Exercise goal:
With no line left out, restate the data word for word.

[Data entries]
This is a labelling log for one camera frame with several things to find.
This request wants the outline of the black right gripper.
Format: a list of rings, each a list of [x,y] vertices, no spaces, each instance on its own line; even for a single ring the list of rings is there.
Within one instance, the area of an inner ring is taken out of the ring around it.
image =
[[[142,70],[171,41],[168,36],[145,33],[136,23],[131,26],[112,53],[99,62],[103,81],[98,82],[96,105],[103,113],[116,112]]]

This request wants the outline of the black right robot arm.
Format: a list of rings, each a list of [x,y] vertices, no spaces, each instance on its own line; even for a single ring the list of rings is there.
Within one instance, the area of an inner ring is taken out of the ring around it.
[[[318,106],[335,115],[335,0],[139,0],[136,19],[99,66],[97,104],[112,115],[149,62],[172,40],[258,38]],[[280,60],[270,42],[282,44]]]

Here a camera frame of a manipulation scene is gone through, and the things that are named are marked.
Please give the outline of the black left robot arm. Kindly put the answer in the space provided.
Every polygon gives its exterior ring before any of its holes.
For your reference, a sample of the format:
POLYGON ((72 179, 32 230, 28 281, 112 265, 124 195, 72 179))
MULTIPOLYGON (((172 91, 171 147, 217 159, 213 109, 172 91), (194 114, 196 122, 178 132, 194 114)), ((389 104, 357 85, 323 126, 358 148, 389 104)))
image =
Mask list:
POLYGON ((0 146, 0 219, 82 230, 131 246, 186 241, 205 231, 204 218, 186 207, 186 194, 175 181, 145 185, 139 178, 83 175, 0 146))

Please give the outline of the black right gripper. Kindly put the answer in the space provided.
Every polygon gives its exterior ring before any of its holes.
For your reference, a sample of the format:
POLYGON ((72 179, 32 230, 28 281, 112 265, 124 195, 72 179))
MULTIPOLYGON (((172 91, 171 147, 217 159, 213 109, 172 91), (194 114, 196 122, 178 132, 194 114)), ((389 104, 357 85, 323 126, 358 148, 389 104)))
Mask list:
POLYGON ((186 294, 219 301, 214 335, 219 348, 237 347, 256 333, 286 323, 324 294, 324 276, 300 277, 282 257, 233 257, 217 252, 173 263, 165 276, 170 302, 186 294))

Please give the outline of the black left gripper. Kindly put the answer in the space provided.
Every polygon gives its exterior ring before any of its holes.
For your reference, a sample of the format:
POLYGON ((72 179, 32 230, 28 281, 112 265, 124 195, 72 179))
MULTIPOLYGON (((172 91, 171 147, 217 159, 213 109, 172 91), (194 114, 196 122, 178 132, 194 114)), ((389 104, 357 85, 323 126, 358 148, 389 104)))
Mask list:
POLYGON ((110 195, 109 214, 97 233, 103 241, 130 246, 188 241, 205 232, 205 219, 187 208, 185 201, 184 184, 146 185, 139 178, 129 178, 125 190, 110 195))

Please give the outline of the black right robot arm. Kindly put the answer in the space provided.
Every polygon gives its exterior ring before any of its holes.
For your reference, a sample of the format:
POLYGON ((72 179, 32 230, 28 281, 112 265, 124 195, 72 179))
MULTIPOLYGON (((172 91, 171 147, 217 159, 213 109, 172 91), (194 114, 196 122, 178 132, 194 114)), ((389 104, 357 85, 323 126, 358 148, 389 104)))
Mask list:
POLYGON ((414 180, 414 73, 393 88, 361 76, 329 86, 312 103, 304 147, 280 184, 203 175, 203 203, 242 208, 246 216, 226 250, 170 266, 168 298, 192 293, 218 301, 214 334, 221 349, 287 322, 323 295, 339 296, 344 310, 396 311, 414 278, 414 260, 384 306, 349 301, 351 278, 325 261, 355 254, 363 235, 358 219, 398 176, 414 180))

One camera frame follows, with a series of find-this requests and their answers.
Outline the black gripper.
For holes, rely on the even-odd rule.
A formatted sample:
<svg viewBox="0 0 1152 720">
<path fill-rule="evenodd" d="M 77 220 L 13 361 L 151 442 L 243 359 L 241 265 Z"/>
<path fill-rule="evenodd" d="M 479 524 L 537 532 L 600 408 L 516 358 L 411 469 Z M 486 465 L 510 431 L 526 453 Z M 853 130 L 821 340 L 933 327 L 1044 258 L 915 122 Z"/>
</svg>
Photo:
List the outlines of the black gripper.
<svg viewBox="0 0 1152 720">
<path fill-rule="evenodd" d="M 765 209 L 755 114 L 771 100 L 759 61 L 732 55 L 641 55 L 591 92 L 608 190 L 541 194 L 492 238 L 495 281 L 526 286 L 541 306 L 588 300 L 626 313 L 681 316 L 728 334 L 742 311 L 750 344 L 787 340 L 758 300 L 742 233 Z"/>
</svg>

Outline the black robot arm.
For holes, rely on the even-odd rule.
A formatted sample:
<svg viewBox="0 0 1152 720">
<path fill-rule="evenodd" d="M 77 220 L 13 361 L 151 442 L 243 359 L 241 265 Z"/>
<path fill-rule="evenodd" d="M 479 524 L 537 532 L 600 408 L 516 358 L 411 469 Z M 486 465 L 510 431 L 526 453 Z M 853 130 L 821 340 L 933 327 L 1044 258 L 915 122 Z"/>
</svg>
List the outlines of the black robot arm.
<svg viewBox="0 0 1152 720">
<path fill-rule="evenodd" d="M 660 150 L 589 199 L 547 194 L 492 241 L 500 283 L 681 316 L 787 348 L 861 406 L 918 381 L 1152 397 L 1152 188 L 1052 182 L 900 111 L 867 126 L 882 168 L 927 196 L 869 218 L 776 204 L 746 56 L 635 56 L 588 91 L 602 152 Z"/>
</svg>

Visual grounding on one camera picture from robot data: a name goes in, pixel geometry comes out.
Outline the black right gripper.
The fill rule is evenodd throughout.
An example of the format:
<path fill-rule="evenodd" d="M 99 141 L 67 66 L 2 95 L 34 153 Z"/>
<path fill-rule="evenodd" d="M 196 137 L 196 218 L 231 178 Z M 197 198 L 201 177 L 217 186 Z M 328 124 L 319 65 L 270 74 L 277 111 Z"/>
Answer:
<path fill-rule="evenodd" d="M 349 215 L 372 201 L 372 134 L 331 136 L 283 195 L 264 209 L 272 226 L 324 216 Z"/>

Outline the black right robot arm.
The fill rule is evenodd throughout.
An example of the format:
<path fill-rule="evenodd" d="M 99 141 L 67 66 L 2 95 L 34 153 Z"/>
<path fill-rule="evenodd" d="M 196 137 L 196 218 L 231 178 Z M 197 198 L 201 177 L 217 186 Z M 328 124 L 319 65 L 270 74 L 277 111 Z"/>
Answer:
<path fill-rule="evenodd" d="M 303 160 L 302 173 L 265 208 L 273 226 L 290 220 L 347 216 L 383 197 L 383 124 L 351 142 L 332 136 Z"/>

Solution for this problem:
This is a labelling log for one camera frame with several things to find.
This request wants the outline of the black right gripper.
Format: a list of rings, each a list of [x,y] vertices, no spaces, each instance on its own line; even for a single ring the list of rings is there.
Within one instance, the area of an inner ring is taken out of the ring around it.
image =
[[[142,70],[171,41],[168,36],[145,33],[136,23],[131,26],[112,53],[99,62],[103,81],[98,82],[96,105],[103,113],[116,112]]]

This request wants the outline of the black right robot arm.
Format: a list of rings, each a list of [x,y] vertices, no spaces, each instance on its own line; even for a single ring the list of rings is there.
Within one instance, the area of an inner ring is taken out of the ring around it.
[[[318,106],[335,115],[335,0],[139,0],[136,19],[99,66],[97,104],[112,115],[149,62],[172,40],[258,38]],[[280,60],[270,42],[282,44]]]

Here a camera frame of a manipulation scene is gone through, and the things that are named are marked.
Please give the outline of the black left robot arm. Kindly put the answer in the space provided.
Every polygon gives its exterior ring before any of its holes.
For your reference, a sample of the format:
POLYGON ((72 179, 32 230, 28 281, 112 265, 124 195, 72 179))
MULTIPOLYGON (((172 91, 171 147, 217 159, 213 109, 172 91), (194 114, 196 122, 178 132, 194 114)), ((389 104, 357 85, 323 126, 358 148, 389 104)))
image =
Mask list:
POLYGON ((0 146, 0 219, 82 230, 131 246, 186 241, 205 231, 204 218, 186 207, 186 194, 175 181, 145 185, 139 178, 83 175, 0 146))

Please give the outline of the black right gripper. Kindly put the answer in the space provided.
Every polygon gives its exterior ring before any of its holes.
For your reference, a sample of the format:
POLYGON ((72 179, 32 230, 28 281, 112 265, 124 195, 72 179))
MULTIPOLYGON (((172 91, 171 147, 217 159, 213 109, 172 91), (194 114, 196 122, 178 132, 194 114)), ((389 104, 357 85, 323 126, 358 148, 389 104)))
Mask list:
POLYGON ((186 294, 219 301, 214 335, 219 348, 237 347, 256 333, 286 323, 324 294, 324 276, 300 277, 282 257, 233 257, 217 252, 173 263, 165 276, 170 302, 186 294))

Please give the outline of the black left gripper. Kindly put the answer in the space provided.
Every polygon gives its exterior ring before any of its holes.
For your reference, a sample of the format:
POLYGON ((72 179, 32 230, 28 281, 112 265, 124 195, 72 179))
MULTIPOLYGON (((172 91, 171 147, 217 159, 213 109, 172 91), (194 114, 196 122, 178 132, 194 114)), ((389 104, 357 85, 323 126, 358 148, 389 104)))
Mask list:
POLYGON ((110 195, 109 214, 97 233, 103 241, 130 246, 188 241, 205 232, 205 219, 187 208, 185 201, 184 184, 146 185, 139 178, 129 178, 125 190, 110 195))

Please give the outline of the black right robot arm. Kindly put the answer in the space provided.
Every polygon gives its exterior ring before any of its holes.
For your reference, a sample of the format:
POLYGON ((72 179, 32 230, 28 281, 112 265, 124 195, 72 179))
MULTIPOLYGON (((172 91, 171 147, 217 159, 213 109, 172 91), (194 114, 196 122, 178 132, 194 114)), ((389 104, 357 85, 323 126, 358 148, 389 104)))
Mask list:
POLYGON ((414 180, 414 73, 393 88, 361 76, 329 86, 312 103, 304 147, 280 184, 203 175, 203 203, 242 208, 246 216, 226 250, 170 266, 168 298, 192 293, 218 301, 214 334, 221 349, 287 322, 323 295, 339 296, 344 310, 396 311, 414 278, 414 260, 384 306, 349 301, 351 278, 325 261, 355 254, 363 235, 358 219, 398 176, 414 180))

One camera frame follows, with a series of find-this requests and their answers.
Outline the black gripper.
For holes, rely on the even-odd rule.
A formatted sample:
<svg viewBox="0 0 1152 720">
<path fill-rule="evenodd" d="M 77 220 L 13 361 L 151 442 L 243 359 L 241 265 Z"/>
<path fill-rule="evenodd" d="M 479 524 L 537 532 L 600 408 L 516 358 L 411 469 Z M 486 465 L 510 431 L 526 453 Z M 853 130 L 821 340 L 933 327 L 1044 258 L 915 122 Z"/>
</svg>
Photo:
List the outlines of the black gripper.
<svg viewBox="0 0 1152 720">
<path fill-rule="evenodd" d="M 765 209 L 755 114 L 771 100 L 759 61 L 732 55 L 641 55 L 591 92 L 608 190 L 541 194 L 492 238 L 495 281 L 526 286 L 541 306 L 588 300 L 626 313 L 681 316 L 728 334 L 742 311 L 750 344 L 787 340 L 758 300 L 742 233 Z"/>
</svg>

Outline the black robot arm.
For holes, rely on the even-odd rule.
A formatted sample:
<svg viewBox="0 0 1152 720">
<path fill-rule="evenodd" d="M 77 220 L 13 361 L 151 442 L 243 359 L 241 265 Z"/>
<path fill-rule="evenodd" d="M 479 524 L 537 532 L 600 408 L 516 358 L 411 469 Z M 486 465 L 510 431 L 526 453 Z M 853 130 L 821 340 L 933 327 L 1044 258 L 915 122 Z"/>
</svg>
List the outlines of the black robot arm.
<svg viewBox="0 0 1152 720">
<path fill-rule="evenodd" d="M 660 150 L 589 199 L 547 194 L 492 241 L 500 283 L 681 316 L 787 348 L 861 406 L 918 381 L 1152 397 L 1152 188 L 1052 182 L 900 111 L 867 126 L 882 168 L 927 196 L 869 218 L 776 204 L 746 56 L 635 56 L 588 91 L 602 152 Z"/>
</svg>

Visual grounding on one camera picture from robot data: a name goes in, pixel geometry comes out.
Outline the black right gripper.
The fill rule is evenodd throughout.
An example of the format:
<path fill-rule="evenodd" d="M 99 141 L 67 66 L 2 95 L 34 153 Z"/>
<path fill-rule="evenodd" d="M 196 137 L 196 218 L 231 178 Z M 197 198 L 201 177 L 217 186 Z M 328 124 L 319 65 L 270 74 L 277 111 Z"/>
Answer:
<path fill-rule="evenodd" d="M 349 215 L 372 201 L 372 134 L 331 136 L 283 195 L 264 209 L 272 226 L 324 216 Z"/>

Outline the black right robot arm.
The fill rule is evenodd throughout.
An example of the format:
<path fill-rule="evenodd" d="M 99 141 L 67 66 L 2 95 L 34 153 Z"/>
<path fill-rule="evenodd" d="M 196 137 L 196 218 L 231 178 Z M 197 198 L 201 177 L 217 186 Z M 328 124 L 319 65 L 270 74 L 277 111 Z"/>
Answer:
<path fill-rule="evenodd" d="M 303 160 L 302 173 L 265 208 L 273 226 L 290 220 L 347 216 L 383 197 L 383 124 L 351 142 L 332 136 Z"/>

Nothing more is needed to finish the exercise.